Gas Furnace Installation.
Are you doing it right?
About 20 years ago I had the opportunity to visit CSA labs (Canadian Standards Association), the old AGA (American Gas Association) labs in Cleveland Ohio. Walking through the facility, I was amazed at the equipment and processes. Passing through a product certification area I saw a lab technician unboxing brand new furnaces, removing the burners and orifices and replacing them with orifices from a box on his desk. I was quite befuddled and asked why the furnaces were not being tested as designed and shipped from the factory. This made no sense to me at all.
Now realize that I am 15 years into my career. I am a commercial service technician turned HVAC instructor, I have worked on and set up burners as large as 40-million Btu/h. I had commissioned 1000’s of furnaces and boilers. Like most technicians who get comfortable in their craft, I really thought I was an expert in the subject. I realized there, that I actually knew very little about gas and heat content. If my guide would have told me that they had to change the orifices because the CSA used metric gas, I might have believed him. Instead, what I received was an education.
The conversation following went something like this. The head of product testing asked me how gas furnaces are rated. “By Input” I said. He then asked, “How do you set the input?” I said, “By setting the manifold pressure to 3.5” of course.” He then walked me over to a calorimeter (an apparatus for measuring the amount of heat involved in a chemical reaction) and showed me the average heat content in real time for the lab, smiled a coy smile and said, “If you have not been clocking the gas meter on every gas furnace installation, it’s safe to say that you have never set up a furnace or a burner correctly in your entire career unless it happened by accident.” That was the start of my real education on gas furnaces and why setting the manifold pressure is not the same as setting up for correct input.

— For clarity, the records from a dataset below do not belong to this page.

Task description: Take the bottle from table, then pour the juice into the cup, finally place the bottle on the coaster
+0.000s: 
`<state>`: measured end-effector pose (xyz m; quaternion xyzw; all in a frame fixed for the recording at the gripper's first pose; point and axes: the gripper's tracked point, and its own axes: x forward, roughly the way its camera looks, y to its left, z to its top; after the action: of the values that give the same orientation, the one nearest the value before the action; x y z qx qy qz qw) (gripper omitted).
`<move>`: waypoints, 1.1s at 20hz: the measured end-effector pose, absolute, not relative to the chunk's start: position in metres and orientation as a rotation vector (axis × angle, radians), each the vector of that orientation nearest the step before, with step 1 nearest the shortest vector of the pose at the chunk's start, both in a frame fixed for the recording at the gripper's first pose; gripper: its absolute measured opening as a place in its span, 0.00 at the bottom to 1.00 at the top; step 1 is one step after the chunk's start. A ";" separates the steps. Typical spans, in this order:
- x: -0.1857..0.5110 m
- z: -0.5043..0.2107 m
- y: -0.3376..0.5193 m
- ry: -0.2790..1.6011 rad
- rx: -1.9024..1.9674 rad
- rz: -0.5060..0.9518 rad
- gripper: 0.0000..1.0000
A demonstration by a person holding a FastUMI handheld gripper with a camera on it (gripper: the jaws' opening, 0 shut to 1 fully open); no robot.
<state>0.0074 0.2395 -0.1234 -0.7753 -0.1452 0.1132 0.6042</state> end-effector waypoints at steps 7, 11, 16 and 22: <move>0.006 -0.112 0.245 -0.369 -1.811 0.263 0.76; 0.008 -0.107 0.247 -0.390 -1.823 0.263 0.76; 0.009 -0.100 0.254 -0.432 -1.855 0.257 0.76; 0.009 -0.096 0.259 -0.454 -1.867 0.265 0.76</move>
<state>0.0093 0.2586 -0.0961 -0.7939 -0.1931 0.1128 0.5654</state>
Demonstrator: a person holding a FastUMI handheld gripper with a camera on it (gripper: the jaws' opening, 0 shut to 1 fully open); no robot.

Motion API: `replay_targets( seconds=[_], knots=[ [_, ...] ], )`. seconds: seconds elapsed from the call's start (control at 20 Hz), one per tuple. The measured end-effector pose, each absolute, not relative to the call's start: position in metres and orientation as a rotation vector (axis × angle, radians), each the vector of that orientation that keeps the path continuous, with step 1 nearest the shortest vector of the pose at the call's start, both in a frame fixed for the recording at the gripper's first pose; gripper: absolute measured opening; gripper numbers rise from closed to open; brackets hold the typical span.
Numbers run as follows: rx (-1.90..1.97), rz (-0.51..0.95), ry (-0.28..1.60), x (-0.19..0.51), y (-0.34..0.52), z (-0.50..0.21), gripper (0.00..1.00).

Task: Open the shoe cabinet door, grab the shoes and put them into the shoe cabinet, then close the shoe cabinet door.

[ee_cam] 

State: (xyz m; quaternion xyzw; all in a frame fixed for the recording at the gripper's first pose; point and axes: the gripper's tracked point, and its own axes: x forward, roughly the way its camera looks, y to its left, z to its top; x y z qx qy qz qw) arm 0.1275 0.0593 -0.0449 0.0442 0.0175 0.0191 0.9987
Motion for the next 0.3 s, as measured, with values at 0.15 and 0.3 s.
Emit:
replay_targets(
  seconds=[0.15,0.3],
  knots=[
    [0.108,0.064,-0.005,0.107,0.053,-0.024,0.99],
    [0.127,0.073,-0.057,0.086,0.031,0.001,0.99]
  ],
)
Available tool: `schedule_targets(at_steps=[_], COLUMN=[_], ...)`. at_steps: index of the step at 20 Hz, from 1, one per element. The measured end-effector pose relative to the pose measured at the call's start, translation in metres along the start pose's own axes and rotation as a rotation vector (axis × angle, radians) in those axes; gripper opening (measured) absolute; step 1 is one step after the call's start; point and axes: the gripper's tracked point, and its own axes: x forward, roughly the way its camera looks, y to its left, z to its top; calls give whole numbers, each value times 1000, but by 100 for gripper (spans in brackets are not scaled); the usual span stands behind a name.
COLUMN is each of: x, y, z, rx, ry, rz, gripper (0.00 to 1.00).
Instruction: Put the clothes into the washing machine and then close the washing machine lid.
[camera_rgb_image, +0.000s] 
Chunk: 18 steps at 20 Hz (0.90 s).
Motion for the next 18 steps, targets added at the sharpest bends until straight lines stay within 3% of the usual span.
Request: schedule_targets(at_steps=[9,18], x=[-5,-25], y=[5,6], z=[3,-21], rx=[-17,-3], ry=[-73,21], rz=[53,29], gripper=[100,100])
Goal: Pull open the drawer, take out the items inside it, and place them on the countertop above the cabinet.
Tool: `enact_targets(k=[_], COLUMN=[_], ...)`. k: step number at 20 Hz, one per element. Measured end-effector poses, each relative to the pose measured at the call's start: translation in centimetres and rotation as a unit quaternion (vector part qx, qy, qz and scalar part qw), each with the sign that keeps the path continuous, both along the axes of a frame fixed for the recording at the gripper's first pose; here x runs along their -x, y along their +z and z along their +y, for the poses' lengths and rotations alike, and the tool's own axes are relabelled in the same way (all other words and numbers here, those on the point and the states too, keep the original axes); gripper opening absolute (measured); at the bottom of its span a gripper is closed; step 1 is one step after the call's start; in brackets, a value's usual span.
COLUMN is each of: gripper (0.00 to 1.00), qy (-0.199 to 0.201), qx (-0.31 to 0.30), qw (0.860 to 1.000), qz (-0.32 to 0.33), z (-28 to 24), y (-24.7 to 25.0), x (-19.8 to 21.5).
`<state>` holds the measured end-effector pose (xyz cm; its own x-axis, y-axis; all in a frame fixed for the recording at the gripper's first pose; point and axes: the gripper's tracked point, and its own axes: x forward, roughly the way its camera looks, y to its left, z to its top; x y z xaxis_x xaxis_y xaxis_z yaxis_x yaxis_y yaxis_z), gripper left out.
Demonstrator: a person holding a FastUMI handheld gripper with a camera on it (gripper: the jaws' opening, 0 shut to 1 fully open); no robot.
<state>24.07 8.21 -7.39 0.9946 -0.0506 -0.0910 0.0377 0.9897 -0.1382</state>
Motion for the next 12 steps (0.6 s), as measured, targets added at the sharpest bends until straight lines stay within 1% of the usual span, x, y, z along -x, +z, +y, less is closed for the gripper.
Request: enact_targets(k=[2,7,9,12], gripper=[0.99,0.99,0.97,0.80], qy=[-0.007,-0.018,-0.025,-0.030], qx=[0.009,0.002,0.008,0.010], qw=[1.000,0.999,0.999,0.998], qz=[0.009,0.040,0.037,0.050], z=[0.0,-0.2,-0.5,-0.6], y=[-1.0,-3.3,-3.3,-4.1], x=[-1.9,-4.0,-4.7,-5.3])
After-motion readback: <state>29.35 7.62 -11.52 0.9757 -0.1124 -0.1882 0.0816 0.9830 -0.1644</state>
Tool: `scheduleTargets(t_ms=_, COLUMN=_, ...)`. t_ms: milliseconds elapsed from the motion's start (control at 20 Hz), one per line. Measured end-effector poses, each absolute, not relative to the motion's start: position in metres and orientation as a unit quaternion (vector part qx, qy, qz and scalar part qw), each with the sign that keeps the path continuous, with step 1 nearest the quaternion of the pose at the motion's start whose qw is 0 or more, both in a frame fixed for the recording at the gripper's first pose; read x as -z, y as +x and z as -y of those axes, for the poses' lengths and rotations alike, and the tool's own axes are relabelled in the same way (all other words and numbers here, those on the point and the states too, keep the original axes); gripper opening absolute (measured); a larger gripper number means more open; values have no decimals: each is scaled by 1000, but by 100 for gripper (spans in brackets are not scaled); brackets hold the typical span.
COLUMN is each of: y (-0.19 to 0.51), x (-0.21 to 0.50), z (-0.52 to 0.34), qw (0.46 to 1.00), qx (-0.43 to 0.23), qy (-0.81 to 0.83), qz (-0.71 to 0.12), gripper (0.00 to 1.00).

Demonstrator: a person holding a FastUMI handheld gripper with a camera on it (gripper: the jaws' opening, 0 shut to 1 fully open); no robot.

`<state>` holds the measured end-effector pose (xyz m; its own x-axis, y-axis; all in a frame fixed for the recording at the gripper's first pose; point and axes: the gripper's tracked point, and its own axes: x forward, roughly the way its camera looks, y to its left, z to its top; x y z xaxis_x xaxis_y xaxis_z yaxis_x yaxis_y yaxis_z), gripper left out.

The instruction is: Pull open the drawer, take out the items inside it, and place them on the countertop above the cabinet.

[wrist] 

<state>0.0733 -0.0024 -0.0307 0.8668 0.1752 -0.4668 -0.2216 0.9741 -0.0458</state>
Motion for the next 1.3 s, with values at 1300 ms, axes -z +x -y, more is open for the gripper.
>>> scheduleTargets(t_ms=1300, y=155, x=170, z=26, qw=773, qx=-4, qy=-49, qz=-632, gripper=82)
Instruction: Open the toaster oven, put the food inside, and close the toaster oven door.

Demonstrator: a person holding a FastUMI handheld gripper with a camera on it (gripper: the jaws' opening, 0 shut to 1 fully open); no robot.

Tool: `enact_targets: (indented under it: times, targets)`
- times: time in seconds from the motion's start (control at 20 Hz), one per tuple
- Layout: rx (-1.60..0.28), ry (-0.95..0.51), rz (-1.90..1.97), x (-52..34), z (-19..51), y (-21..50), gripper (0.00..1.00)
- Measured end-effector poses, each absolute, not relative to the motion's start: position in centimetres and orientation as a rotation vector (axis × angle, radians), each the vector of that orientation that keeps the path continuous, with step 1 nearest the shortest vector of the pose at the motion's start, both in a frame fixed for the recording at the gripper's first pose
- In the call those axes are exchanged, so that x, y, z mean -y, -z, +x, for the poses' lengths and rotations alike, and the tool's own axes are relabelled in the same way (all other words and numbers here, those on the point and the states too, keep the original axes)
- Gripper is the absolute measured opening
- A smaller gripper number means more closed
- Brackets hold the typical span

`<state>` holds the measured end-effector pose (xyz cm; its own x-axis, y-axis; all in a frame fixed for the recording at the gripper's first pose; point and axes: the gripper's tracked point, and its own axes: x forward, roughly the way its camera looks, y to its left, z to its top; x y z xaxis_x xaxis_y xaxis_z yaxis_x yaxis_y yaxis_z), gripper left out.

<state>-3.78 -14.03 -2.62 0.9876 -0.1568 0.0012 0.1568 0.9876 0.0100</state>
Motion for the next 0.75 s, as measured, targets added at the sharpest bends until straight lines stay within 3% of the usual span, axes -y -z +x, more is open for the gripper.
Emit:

Here is the education that followed. First the gas meter is a utility grade meter, meaning for our purposes if the inlet pressure (typically 7”) is accurate then the meter will pass exactly one cubic foot of gas each time the dial passes the one cubic foot mark. The gas meter is clocked to determine the precise number of cubic feet of gas input to the appliance each hour. The cubic feet of gas are then multiplied by the average heat content to determine the average Btu’s of input into the appliance each hour.
The factory equipped orifices are simply a “best guess” from the factory. They are not the factory designed orifices; they are simply the orifices that were factory installed. The installing technician is ultimately the person responsible to select the proper orifice and the person required to set up the appliance for the input it was designed for. That input must typically be within 2% of the design.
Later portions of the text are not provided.